- **WHAT IS NEEDED**
Your reply should consist of one number: how many lines below contain "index".

'''

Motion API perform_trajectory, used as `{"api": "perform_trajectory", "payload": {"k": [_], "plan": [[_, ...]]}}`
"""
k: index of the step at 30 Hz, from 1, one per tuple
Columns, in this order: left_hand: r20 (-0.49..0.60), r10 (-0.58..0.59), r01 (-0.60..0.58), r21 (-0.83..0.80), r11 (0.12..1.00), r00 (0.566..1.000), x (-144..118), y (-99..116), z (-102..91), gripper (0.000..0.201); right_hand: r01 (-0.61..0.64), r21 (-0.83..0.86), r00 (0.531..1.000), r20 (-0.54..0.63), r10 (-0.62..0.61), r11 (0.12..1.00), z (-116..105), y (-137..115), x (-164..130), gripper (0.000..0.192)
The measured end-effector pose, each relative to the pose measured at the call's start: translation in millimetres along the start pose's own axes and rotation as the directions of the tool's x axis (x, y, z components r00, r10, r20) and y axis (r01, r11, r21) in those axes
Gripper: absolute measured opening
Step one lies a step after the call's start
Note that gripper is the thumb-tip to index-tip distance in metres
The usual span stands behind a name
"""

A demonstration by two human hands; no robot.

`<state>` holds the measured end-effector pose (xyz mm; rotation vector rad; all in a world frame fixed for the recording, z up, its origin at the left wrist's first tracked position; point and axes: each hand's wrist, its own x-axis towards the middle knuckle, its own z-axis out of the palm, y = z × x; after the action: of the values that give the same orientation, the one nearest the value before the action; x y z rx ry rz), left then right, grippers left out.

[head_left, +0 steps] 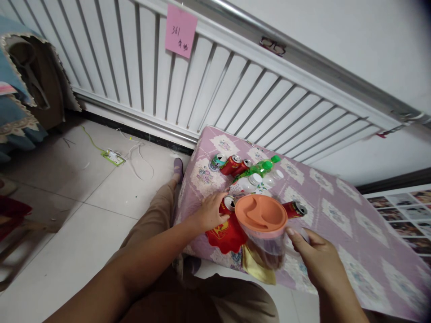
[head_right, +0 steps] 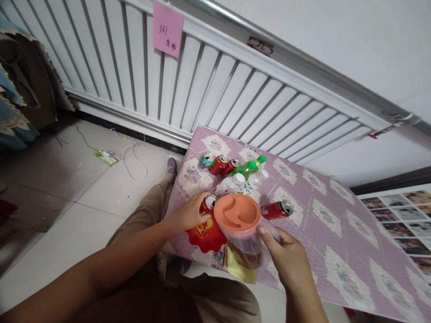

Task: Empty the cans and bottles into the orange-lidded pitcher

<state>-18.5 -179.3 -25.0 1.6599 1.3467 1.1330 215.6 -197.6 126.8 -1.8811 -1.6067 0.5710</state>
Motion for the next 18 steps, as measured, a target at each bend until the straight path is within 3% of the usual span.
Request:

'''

- **OUTPUT FOR THIS TASK**
2